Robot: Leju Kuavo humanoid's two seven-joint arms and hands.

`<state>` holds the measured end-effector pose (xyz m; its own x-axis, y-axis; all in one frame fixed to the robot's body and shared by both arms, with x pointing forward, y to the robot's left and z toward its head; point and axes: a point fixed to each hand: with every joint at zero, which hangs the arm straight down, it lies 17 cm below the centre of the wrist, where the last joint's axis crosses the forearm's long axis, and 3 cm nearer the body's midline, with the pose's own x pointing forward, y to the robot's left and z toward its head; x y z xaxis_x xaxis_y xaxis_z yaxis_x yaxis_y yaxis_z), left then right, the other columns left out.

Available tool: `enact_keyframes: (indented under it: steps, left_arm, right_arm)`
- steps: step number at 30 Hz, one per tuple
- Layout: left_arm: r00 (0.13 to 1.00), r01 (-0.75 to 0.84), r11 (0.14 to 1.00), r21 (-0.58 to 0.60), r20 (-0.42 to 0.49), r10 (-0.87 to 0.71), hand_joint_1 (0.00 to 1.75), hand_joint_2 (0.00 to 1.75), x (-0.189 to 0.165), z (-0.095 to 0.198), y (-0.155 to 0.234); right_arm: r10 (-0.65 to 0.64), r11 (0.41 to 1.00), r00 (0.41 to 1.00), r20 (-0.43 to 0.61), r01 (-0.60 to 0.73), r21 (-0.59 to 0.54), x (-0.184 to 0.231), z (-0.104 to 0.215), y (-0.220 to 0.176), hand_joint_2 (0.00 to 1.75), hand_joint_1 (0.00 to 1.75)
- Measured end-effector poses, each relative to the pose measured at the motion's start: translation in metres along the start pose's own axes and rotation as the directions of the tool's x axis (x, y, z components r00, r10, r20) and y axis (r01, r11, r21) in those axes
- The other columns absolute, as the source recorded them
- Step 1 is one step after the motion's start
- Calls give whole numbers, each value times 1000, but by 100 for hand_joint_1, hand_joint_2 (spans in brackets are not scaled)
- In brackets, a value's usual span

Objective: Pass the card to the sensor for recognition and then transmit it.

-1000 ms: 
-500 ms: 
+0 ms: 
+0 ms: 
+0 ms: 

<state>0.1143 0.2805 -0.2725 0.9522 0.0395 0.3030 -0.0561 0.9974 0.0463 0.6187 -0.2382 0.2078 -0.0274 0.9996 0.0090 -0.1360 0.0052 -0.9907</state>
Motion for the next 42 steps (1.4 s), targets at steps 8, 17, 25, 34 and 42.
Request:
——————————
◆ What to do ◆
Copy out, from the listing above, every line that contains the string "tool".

◆ Answer below ◆
Available tool: `enact_keyframes: (indented under it: steps, left_arm, right_arm)`
- Measured end-effector poses, each relative to the pose measured at the motion's start: translation in metres along the start pose's own axes and rotation as the directions of the tool's x axis (x, y, z components r00, r10, r20) and y axis (r01, r11, r21) in those axes

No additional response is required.